--- Supplied records ---

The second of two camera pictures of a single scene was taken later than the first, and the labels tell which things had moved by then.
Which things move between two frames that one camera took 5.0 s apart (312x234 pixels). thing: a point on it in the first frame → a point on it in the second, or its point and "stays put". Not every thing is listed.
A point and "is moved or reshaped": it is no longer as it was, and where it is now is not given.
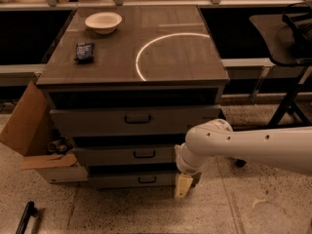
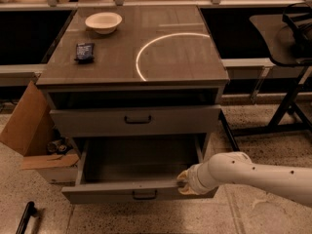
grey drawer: [125, 154] is moved or reshaped
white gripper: [184, 164] → [194, 180]
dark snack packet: [85, 53] stays put
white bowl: [103, 22] stays put
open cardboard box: [35, 132] stays put
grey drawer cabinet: [126, 84] stays put
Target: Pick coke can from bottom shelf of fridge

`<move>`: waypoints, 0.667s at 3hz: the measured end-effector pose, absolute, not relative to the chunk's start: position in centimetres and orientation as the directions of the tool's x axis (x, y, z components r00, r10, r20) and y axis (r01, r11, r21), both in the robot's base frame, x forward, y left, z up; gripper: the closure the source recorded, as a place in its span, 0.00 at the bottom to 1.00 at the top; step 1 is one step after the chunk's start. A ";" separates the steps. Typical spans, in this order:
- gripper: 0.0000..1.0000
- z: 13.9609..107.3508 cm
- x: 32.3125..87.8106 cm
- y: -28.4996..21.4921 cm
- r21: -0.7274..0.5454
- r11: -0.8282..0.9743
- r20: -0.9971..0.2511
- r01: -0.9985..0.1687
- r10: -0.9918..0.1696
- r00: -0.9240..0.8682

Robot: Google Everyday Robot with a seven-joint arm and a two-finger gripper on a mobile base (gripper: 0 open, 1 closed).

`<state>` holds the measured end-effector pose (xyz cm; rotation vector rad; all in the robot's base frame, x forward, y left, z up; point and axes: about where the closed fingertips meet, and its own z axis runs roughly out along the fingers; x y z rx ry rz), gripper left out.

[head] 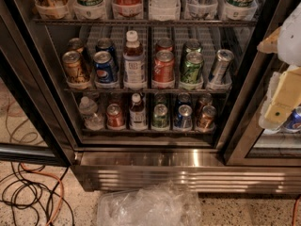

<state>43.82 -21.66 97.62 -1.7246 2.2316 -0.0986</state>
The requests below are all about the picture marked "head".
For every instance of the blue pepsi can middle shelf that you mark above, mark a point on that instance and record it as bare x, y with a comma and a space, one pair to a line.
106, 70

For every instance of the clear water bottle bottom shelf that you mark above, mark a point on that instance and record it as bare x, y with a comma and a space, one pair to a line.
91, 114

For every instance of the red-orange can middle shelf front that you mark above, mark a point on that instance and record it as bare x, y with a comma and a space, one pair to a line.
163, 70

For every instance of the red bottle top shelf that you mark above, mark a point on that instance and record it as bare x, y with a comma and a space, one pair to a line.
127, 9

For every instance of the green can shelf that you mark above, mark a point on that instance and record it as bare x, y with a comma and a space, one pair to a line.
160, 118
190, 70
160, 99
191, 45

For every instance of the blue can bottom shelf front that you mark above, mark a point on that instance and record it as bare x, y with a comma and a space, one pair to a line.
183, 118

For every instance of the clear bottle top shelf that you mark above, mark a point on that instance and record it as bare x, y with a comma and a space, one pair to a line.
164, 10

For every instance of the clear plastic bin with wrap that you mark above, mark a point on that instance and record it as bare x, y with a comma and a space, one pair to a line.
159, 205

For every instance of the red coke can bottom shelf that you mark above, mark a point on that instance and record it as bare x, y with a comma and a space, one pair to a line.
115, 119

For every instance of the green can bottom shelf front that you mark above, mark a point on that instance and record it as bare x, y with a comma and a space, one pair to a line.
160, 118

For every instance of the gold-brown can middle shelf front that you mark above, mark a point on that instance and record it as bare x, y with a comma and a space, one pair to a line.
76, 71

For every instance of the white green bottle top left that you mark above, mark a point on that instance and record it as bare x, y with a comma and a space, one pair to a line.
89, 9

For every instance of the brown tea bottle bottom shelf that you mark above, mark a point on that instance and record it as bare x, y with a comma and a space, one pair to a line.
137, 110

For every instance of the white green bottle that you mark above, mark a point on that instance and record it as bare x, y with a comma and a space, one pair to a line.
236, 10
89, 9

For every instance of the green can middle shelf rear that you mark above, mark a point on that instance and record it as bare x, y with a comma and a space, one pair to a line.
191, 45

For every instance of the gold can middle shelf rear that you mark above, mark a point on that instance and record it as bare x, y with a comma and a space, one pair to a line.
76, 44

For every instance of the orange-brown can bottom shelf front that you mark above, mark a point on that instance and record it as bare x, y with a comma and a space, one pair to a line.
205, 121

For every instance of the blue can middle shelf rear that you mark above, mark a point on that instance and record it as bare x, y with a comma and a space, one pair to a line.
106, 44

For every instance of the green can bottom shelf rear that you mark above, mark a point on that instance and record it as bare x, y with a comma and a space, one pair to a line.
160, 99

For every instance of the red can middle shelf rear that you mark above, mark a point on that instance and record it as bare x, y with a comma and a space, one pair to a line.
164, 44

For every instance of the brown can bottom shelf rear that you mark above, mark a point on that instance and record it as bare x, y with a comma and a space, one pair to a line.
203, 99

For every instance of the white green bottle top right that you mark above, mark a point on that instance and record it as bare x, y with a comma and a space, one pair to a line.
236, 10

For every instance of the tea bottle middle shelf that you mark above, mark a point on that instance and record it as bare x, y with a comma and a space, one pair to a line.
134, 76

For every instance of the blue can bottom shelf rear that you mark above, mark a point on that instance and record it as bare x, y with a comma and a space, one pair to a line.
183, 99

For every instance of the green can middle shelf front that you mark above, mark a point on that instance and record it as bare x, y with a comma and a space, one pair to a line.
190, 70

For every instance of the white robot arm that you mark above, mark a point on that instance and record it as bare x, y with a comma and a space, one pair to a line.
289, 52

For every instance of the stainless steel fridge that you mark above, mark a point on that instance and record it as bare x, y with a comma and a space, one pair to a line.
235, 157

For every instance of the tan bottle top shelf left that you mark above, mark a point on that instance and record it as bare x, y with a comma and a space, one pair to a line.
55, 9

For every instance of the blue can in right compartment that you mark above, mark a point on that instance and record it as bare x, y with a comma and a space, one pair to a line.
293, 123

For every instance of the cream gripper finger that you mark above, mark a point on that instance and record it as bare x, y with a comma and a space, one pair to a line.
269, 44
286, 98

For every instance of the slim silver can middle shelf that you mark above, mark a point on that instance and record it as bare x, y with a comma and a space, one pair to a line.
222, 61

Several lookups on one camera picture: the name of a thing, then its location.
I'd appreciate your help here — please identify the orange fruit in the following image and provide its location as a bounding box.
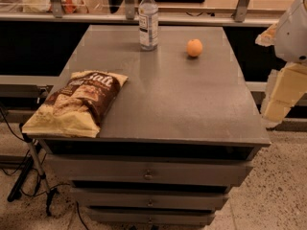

---

▶ Exercise instructions
Check each line above for the word "things". Then state how many lines contain it, and nothing more.

▶ Answer section
2